## Exercise objective
Check every line below, and copy those that include "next".
----- Materials provided -----
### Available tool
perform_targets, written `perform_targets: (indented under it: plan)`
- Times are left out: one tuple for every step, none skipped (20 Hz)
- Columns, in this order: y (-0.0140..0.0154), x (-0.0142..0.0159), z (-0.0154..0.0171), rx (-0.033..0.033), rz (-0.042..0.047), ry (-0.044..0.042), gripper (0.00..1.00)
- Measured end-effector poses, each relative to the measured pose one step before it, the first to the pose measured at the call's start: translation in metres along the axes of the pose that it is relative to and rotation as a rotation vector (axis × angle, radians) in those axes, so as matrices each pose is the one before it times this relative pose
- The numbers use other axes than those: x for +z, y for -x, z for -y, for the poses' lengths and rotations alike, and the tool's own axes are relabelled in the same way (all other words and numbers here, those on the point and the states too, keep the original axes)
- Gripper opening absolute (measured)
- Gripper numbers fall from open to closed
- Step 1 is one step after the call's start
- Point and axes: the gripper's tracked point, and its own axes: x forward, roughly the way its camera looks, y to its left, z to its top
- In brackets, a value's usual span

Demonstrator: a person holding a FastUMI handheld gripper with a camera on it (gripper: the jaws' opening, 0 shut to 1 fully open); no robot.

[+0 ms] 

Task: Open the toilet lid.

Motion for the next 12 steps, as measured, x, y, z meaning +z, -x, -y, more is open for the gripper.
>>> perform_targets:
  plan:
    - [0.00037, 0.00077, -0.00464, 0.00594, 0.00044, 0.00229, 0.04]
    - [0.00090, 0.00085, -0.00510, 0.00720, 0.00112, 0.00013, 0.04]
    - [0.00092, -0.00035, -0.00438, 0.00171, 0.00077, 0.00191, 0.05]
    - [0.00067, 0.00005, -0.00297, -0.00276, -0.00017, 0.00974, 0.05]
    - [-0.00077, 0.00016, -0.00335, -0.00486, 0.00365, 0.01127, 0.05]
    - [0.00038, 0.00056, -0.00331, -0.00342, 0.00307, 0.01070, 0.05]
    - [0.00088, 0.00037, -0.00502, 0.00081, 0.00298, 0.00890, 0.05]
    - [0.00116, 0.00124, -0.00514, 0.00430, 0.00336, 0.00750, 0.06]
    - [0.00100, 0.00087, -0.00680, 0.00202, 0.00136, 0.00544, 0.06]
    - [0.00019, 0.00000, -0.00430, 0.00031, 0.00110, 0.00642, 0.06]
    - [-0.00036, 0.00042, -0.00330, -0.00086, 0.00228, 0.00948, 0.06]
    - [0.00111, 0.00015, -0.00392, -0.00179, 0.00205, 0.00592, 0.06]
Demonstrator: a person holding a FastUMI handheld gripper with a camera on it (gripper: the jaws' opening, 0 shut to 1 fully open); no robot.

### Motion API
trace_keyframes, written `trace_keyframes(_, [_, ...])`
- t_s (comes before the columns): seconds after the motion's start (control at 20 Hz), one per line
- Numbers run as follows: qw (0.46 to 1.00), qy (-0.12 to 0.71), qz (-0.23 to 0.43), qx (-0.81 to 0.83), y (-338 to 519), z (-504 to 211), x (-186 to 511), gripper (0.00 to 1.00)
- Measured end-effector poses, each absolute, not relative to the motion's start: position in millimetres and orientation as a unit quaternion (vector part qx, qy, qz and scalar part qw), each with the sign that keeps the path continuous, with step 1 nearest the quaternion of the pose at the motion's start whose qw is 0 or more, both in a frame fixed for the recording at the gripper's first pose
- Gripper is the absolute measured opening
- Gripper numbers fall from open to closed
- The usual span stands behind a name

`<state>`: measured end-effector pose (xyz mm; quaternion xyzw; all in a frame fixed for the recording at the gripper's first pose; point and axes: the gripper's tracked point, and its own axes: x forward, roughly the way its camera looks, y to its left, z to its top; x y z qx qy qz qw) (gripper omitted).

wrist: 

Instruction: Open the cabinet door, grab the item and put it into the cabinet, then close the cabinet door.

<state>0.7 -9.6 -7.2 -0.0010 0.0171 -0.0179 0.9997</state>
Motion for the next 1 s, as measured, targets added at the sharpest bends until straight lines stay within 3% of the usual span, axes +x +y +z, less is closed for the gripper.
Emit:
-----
## Exercise response
Motion for the next 12 steps, as measured, x, y, z meaning +z, -x, -y, more is open for the gripper.
Motion for the next 1 s, as measured, targets added at the sharpest bends until straight lines stay within 3% of the usual span, axes +x +y +z, less is closed for the gripper.

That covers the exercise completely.